Step II: Use DNS TXT record to demonstrate control over the domain

  1. Create your DNS TXT record:

    1. Under User Actions, in the Your unique verification token box, copy your verification token. To copy the value to your clipboard, single-click in the text field.


      The unique verification token expires after 30 days. To generate a new token, click Generate New Token.

    2. Go to your DNS provider’s site and create a new TXT record.

    3. In the TXT Value field, paste the verification code you copied from your CertCentral account.

    4. Host field:

      • Base domain: If you are validating the base domain, leave the Host field blank.

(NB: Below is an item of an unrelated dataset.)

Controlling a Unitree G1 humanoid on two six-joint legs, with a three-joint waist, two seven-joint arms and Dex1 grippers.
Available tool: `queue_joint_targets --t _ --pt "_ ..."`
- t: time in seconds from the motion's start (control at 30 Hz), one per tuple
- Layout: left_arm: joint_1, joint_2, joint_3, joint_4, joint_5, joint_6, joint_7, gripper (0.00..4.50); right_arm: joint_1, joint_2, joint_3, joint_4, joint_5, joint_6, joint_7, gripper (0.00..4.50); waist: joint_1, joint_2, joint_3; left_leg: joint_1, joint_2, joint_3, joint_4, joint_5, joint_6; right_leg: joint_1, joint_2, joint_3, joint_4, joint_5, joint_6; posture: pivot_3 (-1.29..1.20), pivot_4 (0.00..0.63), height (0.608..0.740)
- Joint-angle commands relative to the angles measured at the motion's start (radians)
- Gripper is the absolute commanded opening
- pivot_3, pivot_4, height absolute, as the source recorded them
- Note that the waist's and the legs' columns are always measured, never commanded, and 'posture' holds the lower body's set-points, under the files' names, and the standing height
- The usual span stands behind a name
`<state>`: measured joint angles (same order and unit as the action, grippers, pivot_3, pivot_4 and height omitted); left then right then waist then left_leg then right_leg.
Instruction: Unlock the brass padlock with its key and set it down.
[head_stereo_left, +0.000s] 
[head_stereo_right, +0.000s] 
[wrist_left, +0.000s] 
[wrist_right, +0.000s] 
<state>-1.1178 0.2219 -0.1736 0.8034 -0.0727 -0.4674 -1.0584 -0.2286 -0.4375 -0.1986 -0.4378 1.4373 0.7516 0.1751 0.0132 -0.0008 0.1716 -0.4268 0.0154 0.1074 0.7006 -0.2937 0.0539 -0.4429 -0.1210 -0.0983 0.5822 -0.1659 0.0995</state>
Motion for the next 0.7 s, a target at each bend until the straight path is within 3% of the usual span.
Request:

Alternatively, use the @ symbol (depending on your DNS provider requirements).

      • Subdomain: In the Host field, enter the subdomain that you are validating.

    5. In the record type field (or equivalent), select TXT.

    6. Select a Time-to-Live (TTL) value or use your DNS provider's default value.

    7. Save the record.

  2. Verify the DNS TXT record:

    1. In your CertCentral account, in the left main menu, go to Certificates > Domains.

    2. On the Domains page, in the Domain Name column, select the domain link.

    3. On the domain information page, at the bottom of the page, select Check TXT.